■ Work task
Each line below from the one containing "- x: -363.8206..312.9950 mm" through the one containing "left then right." is to be given again exactly, and no line outside that span.

■ Raw data
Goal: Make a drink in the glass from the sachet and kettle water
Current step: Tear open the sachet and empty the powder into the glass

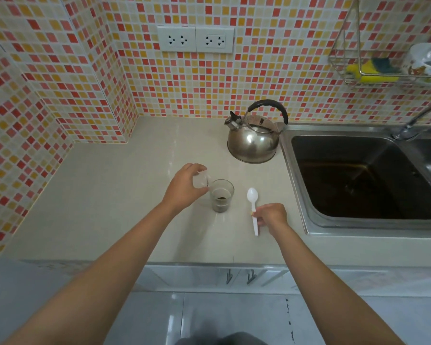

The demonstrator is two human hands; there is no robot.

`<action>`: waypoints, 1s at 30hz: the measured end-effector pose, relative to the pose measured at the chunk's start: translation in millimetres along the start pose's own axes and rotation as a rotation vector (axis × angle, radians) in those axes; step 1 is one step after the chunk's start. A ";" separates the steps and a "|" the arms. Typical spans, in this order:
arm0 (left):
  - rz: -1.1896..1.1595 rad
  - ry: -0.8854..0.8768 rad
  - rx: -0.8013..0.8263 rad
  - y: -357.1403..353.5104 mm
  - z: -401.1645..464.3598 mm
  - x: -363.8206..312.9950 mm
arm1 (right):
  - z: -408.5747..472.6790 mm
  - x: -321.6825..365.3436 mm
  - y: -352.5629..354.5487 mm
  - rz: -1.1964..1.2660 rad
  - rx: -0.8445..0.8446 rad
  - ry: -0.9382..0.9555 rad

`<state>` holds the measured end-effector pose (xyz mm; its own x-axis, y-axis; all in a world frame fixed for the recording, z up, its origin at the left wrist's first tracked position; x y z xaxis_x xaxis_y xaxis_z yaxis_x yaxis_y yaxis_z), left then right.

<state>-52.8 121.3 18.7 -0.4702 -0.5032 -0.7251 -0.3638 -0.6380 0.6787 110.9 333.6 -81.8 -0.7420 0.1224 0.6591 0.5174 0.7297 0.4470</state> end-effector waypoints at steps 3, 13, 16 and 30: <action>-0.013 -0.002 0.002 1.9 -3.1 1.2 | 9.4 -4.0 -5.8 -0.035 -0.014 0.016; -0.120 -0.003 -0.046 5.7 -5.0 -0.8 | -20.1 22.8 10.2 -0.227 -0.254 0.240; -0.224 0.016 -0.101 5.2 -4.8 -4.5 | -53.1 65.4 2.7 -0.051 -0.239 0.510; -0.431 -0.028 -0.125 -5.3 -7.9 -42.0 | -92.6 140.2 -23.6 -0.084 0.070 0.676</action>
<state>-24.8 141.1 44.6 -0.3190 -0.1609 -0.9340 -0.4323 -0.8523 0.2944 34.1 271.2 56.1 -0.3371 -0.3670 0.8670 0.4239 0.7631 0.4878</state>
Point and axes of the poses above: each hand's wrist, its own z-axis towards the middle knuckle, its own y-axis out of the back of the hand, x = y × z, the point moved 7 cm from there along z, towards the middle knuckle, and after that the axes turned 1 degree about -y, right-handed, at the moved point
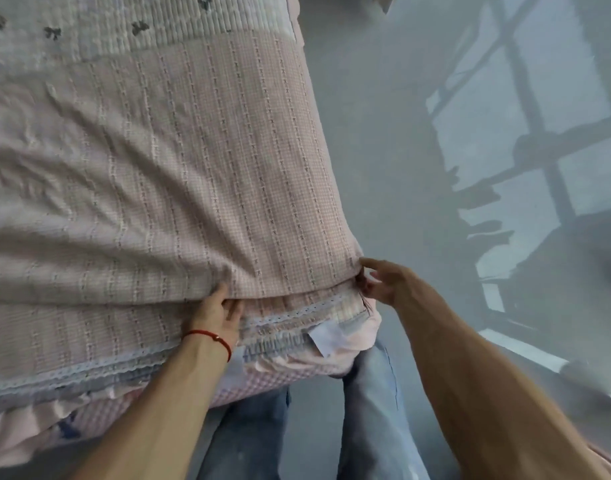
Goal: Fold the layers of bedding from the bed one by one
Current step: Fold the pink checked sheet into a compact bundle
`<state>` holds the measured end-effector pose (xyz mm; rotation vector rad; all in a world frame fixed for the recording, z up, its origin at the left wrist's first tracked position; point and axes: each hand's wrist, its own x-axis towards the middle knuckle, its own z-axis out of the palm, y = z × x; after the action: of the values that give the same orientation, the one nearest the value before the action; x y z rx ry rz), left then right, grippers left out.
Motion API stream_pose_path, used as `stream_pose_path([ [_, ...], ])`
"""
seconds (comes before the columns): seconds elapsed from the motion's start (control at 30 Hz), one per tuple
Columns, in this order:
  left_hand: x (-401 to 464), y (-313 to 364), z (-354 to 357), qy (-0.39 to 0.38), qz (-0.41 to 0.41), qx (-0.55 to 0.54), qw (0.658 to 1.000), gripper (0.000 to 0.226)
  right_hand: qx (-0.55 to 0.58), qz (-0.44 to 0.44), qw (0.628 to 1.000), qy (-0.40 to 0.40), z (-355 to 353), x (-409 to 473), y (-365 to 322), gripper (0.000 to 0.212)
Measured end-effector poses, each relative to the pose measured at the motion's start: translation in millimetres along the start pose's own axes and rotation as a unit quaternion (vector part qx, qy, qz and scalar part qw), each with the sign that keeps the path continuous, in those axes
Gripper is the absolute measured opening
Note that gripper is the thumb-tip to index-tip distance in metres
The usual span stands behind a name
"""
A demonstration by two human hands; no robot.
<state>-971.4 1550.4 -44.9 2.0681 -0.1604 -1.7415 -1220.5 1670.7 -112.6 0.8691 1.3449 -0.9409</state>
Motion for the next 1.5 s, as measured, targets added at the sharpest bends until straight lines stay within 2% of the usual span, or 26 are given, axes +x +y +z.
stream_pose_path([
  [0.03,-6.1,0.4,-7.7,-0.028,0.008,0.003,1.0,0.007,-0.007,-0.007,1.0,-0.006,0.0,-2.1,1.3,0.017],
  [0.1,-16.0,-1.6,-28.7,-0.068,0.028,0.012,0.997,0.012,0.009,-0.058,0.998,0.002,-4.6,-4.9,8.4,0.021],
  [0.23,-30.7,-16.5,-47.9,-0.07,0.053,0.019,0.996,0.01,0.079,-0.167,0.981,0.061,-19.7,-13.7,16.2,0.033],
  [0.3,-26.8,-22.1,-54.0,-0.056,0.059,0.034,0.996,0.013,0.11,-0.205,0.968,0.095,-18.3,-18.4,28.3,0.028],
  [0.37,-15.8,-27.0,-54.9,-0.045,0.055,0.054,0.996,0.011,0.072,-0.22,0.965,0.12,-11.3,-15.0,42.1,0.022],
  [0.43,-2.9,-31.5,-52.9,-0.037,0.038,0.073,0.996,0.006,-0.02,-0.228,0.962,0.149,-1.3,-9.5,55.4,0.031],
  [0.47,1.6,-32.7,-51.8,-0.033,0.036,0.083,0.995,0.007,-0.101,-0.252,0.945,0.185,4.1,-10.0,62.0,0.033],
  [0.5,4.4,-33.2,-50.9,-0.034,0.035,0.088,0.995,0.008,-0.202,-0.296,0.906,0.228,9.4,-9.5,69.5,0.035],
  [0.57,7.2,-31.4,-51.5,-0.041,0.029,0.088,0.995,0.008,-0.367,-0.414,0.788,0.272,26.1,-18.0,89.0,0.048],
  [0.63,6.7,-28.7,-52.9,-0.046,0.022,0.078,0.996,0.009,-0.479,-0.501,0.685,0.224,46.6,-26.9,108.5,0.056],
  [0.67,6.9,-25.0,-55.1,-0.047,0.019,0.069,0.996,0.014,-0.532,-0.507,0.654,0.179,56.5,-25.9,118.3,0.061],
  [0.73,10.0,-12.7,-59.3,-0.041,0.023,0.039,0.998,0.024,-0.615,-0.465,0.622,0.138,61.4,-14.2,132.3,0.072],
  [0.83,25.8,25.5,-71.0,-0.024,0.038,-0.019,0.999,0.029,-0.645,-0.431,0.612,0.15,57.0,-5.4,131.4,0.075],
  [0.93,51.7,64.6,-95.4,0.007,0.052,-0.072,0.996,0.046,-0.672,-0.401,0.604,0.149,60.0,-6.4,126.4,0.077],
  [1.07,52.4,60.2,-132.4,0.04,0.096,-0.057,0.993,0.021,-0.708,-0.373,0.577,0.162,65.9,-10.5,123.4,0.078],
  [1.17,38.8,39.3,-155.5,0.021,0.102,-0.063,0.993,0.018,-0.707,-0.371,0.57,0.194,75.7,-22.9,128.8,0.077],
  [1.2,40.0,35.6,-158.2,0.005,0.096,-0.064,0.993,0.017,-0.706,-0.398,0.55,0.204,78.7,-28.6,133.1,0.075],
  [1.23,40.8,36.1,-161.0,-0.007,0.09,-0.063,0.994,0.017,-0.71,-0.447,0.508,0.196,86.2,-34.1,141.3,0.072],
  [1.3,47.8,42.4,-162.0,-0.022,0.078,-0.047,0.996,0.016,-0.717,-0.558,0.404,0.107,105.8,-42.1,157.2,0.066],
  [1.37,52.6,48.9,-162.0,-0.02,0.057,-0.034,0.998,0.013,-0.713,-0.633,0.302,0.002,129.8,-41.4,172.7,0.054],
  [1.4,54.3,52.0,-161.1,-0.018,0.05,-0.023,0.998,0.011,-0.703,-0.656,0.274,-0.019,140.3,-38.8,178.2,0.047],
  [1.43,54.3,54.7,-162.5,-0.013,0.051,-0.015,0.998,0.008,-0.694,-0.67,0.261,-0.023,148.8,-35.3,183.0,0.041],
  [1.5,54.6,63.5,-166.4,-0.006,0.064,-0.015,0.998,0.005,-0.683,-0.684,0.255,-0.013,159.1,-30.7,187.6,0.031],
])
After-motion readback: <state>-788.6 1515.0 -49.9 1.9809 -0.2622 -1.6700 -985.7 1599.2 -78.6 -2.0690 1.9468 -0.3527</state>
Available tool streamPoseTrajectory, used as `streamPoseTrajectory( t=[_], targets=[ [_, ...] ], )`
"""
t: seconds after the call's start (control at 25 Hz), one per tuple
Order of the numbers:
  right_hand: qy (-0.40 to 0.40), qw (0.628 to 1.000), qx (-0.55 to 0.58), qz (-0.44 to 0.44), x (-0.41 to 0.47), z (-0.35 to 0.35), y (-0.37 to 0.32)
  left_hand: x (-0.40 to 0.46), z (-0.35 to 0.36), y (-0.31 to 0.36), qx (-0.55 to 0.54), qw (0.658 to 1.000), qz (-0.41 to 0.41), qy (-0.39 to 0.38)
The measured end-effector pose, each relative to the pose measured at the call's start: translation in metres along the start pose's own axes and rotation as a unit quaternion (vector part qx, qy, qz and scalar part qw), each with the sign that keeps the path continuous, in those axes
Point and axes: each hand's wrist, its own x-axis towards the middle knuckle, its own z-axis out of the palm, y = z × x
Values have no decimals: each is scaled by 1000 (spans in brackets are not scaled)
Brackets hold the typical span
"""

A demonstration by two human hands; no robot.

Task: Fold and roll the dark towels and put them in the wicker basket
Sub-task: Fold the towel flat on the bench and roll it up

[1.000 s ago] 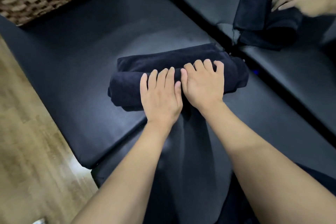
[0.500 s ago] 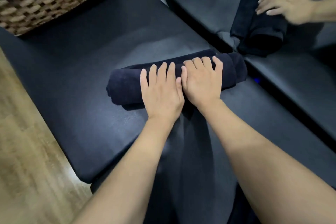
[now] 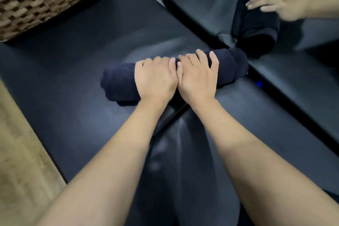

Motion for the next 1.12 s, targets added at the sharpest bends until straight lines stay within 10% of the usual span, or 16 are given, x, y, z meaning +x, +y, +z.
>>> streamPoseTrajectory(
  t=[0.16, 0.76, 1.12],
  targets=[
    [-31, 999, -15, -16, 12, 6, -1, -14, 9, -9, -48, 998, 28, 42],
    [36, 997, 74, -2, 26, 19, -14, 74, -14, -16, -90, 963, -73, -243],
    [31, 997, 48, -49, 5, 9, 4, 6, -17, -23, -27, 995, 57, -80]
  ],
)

■ Response for this exercise
  - x: -363.8206..312.9950 mm
arm1 (right):
  - z: -408.5747..472.6790 mm
  - x: -321.6825..365.3436 mm
  - y: -352.5629..354.5487 mm
  - rz: -1.1964..1.2660 rad
  - rx: -0.8445..0.8446 rad
  - ry: -0.9382..0.9555 rad

`<state>` holds the measured end-effector pose (xyz mm; its own x-axis, y-axis; all in a world frame fixed for the recording, z up, its origin at the left wrist's first tracked position; x y z xaxis_x xaxis_y xaxis_z yaxis_x yaxis_y yaxis_z), left then right.

No further output is expected for this exercise.